▸ **Requirement**
Quote precisely the final stretch of the listing: start at the line containing "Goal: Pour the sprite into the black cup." and stop after the last line.

▸ **Stored data**
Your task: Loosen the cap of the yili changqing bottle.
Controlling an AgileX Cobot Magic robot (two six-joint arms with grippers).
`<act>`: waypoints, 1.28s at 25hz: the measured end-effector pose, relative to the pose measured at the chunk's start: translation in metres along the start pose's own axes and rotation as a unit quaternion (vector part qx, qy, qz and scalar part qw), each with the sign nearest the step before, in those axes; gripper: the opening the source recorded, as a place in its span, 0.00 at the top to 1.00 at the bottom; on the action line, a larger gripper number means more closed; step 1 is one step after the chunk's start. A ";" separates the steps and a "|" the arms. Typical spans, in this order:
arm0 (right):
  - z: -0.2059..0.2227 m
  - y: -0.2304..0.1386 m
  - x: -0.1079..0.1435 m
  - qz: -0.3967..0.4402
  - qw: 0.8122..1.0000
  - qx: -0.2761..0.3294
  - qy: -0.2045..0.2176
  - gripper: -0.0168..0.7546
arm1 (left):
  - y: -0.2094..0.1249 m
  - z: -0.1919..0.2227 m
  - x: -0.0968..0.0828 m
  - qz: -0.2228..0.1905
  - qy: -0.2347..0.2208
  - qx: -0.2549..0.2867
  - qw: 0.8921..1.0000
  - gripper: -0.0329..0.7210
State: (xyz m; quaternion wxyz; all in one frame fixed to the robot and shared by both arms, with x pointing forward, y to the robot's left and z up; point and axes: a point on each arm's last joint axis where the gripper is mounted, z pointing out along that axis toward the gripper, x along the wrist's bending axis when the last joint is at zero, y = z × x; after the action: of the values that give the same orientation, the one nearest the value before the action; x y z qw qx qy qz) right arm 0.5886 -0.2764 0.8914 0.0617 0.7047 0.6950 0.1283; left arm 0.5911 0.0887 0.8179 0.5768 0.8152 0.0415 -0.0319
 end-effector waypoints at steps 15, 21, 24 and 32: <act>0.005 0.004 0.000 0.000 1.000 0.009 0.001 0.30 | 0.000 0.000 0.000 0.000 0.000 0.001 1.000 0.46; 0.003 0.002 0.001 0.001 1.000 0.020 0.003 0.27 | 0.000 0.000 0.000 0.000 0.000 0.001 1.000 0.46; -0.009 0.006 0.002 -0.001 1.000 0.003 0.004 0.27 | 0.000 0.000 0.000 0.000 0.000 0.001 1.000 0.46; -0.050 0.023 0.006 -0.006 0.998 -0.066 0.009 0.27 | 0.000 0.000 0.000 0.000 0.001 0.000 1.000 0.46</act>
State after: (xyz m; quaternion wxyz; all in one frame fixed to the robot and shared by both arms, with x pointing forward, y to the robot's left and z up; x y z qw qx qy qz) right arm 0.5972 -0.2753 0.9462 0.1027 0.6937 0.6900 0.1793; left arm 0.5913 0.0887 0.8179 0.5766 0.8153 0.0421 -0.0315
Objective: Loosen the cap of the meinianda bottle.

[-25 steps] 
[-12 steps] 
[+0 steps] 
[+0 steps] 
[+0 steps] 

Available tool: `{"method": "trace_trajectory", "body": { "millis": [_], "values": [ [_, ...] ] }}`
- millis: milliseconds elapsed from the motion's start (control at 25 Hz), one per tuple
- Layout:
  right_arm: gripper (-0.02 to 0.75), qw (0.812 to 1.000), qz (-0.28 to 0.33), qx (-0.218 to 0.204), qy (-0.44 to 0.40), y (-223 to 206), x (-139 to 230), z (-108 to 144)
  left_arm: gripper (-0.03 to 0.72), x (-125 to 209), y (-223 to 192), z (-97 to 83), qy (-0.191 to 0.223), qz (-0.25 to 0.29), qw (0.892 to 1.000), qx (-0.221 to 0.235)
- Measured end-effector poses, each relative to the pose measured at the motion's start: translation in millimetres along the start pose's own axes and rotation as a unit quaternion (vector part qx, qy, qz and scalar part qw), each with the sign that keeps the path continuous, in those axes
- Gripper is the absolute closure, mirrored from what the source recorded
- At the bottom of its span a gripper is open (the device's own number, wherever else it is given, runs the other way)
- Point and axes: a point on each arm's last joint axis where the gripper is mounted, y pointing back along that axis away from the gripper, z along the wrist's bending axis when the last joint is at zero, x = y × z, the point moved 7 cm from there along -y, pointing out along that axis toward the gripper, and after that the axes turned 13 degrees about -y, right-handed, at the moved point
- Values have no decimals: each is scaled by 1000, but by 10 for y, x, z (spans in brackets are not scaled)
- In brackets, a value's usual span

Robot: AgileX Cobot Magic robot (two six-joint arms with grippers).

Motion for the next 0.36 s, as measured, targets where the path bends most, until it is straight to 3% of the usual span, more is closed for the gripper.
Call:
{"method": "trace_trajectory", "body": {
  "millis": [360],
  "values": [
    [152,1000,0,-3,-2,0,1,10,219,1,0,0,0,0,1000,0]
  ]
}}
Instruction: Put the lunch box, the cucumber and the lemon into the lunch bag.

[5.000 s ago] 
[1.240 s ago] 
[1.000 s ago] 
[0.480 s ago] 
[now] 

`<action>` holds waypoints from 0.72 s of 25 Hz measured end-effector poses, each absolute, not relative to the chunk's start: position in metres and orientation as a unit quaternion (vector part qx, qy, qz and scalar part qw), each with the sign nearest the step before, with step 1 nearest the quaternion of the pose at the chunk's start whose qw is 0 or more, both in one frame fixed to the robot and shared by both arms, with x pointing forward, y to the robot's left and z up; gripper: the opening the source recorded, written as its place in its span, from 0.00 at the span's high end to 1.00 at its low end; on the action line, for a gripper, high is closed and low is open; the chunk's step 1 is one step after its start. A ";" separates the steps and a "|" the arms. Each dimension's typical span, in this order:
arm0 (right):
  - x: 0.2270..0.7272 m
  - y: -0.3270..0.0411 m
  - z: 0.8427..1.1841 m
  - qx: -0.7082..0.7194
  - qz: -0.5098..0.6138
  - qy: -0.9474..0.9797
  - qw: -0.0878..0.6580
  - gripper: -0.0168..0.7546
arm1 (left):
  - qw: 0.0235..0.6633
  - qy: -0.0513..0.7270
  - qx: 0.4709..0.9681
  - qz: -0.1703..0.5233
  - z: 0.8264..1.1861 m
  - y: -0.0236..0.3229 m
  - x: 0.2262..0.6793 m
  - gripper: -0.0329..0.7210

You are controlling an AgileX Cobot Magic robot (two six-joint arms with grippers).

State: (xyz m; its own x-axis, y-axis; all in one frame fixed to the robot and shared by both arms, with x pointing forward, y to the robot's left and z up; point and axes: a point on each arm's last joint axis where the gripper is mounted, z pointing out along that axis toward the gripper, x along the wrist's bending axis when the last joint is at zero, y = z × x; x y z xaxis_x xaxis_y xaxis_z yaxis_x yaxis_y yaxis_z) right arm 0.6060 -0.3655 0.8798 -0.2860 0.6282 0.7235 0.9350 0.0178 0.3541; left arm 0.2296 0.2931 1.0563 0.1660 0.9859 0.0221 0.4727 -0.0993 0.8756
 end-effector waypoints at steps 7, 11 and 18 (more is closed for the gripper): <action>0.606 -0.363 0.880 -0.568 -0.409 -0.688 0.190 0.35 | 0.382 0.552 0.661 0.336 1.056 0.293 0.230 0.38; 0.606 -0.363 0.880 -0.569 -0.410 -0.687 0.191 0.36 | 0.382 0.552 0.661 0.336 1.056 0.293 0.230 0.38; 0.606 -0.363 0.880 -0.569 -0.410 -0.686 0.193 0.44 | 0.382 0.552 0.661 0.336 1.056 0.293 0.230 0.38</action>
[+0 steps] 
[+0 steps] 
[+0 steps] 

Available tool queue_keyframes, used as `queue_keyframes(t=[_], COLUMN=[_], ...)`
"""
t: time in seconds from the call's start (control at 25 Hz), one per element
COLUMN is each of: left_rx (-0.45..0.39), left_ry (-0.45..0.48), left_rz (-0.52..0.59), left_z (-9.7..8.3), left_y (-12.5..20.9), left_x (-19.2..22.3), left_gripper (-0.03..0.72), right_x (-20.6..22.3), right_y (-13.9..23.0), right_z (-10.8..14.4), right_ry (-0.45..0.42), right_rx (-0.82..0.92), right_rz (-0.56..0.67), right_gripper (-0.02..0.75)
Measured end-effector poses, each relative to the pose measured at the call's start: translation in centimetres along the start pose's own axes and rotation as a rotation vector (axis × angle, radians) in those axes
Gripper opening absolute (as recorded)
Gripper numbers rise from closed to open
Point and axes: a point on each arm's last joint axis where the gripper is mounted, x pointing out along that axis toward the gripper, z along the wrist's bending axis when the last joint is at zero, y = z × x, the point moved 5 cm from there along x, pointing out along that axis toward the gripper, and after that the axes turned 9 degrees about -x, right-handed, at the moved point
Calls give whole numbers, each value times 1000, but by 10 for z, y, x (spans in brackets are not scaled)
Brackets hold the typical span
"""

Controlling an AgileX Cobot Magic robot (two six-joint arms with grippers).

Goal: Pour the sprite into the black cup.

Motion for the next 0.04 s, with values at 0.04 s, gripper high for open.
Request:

▸ **Result of this task**
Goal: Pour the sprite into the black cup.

Motion for the next 0.04 s, with values at 0.04 s, gripper high for open.
Request:

The exercise concludes with this answer.